The Sečovlje Saltworks (Sečoveljske soline; Saline di Sicciole) is the largest Slovenian salt evaporation pond. Along with the Strunjan Saltworks, they are the northernmost Mediterranean saltworks and one of the few where salt is still produced in a traditional way, as well as a wetland of international importance and a breeding place for waterbirds. They are part of the Piran Saltworks and are located at Parecag in Slovenian Istria, the southwest of the country, at the Adriatic Sea, along the mouth of the Dragonja River near Sečovlje.

The saltworks have been active since the 13th century. Nowadays, the salt production is carried on in order to preserve natural and cultural heritage. The area of the saltworks and the Seča peninsula have been declared the Sečovlje Salina Landscape Park. The Museum of Salt-Making in Sečovlje received the Europa Nostra Prize, bestowed by the European Union to outstanding initiatives for the preservation of cultural heritage in 2003, the first Slovene organisation to be awarded. The salt produced at the saltworks is marketed as Piran Salt (Piranska sol) and has Protected designation of origin status in the European Union.

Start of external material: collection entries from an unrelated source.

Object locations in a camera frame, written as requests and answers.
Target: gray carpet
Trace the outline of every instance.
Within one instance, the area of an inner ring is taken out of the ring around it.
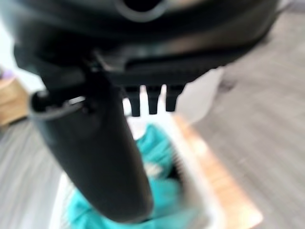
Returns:
[[[305,227],[305,13],[294,6],[271,36],[226,69],[194,127],[264,214],[257,228]]]
[[[0,229],[47,229],[60,169],[28,120],[0,141]]]

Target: turquoise fabric
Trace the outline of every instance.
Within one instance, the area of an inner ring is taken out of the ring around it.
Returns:
[[[177,180],[167,178],[172,167],[171,143],[153,125],[137,141],[143,162],[157,163],[163,168],[160,178],[149,178],[154,208],[145,222],[121,224],[99,214],[76,190],[68,206],[68,220],[72,229],[184,229],[195,217],[196,210],[183,205],[182,187]]]
[[[149,124],[146,132],[136,141],[144,163],[150,162],[162,168],[158,178],[166,178],[173,168],[173,147],[166,134]]]

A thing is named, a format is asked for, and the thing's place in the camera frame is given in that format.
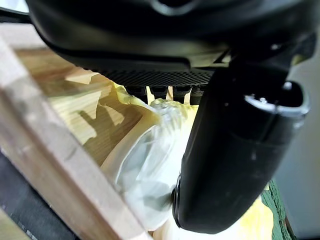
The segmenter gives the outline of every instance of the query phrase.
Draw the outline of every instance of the wooden board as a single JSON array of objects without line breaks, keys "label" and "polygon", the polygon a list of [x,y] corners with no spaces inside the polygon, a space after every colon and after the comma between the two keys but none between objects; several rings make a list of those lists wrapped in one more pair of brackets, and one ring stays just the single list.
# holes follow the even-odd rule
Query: wooden board
[{"label": "wooden board", "polygon": [[0,239],[30,240],[30,238],[0,208]]},{"label": "wooden board", "polygon": [[[10,46],[10,38],[0,39],[0,146],[11,162],[81,239],[149,239],[39,88],[53,83],[41,83],[48,78],[39,69],[33,73],[39,86],[35,84]],[[18,51],[24,61],[24,50]],[[66,66],[59,73],[59,66],[49,79],[56,80],[73,68]],[[60,97],[54,87],[42,89],[48,96]]]}]

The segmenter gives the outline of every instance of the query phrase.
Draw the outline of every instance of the textured black surface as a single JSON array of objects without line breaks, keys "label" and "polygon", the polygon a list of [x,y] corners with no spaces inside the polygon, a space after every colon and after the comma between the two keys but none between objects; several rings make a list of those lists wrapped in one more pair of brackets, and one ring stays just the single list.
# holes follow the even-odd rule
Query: textured black surface
[{"label": "textured black surface", "polygon": [[213,74],[212,71],[192,70],[181,71],[134,71],[110,70],[97,72],[124,86],[184,86],[207,84]]},{"label": "textured black surface", "polygon": [[78,240],[1,152],[0,206],[31,239]]}]

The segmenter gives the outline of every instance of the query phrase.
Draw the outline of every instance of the white wall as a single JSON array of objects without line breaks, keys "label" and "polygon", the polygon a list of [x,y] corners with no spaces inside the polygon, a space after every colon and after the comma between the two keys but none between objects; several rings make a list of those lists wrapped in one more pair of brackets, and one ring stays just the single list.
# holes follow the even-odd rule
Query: white wall
[{"label": "white wall", "polygon": [[320,237],[320,34],[315,56],[292,70],[311,96],[311,112],[275,180],[298,239]]}]

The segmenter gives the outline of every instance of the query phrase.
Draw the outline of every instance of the green fabric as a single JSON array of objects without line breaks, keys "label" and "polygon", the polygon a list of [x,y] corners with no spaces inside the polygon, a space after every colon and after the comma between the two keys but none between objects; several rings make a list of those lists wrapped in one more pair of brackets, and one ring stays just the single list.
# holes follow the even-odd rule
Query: green fabric
[{"label": "green fabric", "polygon": [[285,225],[286,212],[275,181],[270,181],[269,190],[263,191],[262,202],[273,213],[272,240],[292,240]]}]

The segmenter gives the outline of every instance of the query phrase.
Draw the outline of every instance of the plastic bag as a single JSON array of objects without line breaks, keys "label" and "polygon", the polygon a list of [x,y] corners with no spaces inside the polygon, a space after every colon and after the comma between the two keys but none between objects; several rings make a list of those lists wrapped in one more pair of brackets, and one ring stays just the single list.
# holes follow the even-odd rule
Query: plastic bag
[{"label": "plastic bag", "polygon": [[135,105],[141,120],[117,144],[101,166],[148,231],[172,215],[171,194],[197,106],[156,99],[150,106],[116,86],[119,101]]},{"label": "plastic bag", "polygon": [[153,233],[154,240],[271,240],[274,226],[272,211],[261,197],[231,227],[217,234],[203,234],[179,228],[171,216]]}]

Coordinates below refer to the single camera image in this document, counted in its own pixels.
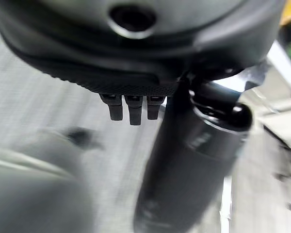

In 1993, the saltworks were put on the list of Ramsar wetlands of international importance. The wetland covers 650 ha in the mouth of the Dragonja.

==Flora==
Of particular importance are halophytes - the plants that require high salt concentrations for growing - among them Salicornia europea, Arthrochnemum fruticosum, Halimione portulacoides, Limonium angustifolium, Artemisia caerulescens, Suaeda maritima, and the golden samphire (Inula crithmoides).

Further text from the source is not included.